Within the listing, how many lines hold the word "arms"? Give the number by itself.

▸ Material provided
########################################

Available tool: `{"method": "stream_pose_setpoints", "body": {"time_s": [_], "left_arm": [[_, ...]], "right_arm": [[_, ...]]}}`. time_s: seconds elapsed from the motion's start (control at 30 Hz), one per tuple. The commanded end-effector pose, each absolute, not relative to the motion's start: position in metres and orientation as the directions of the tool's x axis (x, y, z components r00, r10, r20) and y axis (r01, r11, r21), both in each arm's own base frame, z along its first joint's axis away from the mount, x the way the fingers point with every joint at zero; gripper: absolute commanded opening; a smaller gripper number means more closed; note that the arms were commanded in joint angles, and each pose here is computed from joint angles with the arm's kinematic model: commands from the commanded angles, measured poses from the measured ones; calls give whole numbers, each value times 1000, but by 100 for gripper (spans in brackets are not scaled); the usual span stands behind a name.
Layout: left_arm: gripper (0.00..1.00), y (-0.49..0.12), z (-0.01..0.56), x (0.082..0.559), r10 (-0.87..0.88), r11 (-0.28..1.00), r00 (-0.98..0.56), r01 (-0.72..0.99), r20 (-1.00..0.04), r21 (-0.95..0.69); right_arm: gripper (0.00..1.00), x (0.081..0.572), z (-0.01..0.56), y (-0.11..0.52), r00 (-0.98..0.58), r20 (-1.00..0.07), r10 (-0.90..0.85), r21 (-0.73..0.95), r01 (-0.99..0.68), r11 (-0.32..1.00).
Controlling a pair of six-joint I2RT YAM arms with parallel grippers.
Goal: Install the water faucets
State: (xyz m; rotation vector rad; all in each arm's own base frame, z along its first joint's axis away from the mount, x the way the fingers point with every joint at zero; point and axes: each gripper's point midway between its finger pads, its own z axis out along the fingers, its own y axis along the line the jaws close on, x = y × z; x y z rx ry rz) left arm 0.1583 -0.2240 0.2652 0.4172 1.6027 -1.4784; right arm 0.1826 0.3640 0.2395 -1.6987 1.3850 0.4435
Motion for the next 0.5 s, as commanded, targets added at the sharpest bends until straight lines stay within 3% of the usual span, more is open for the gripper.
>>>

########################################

▸ Result
2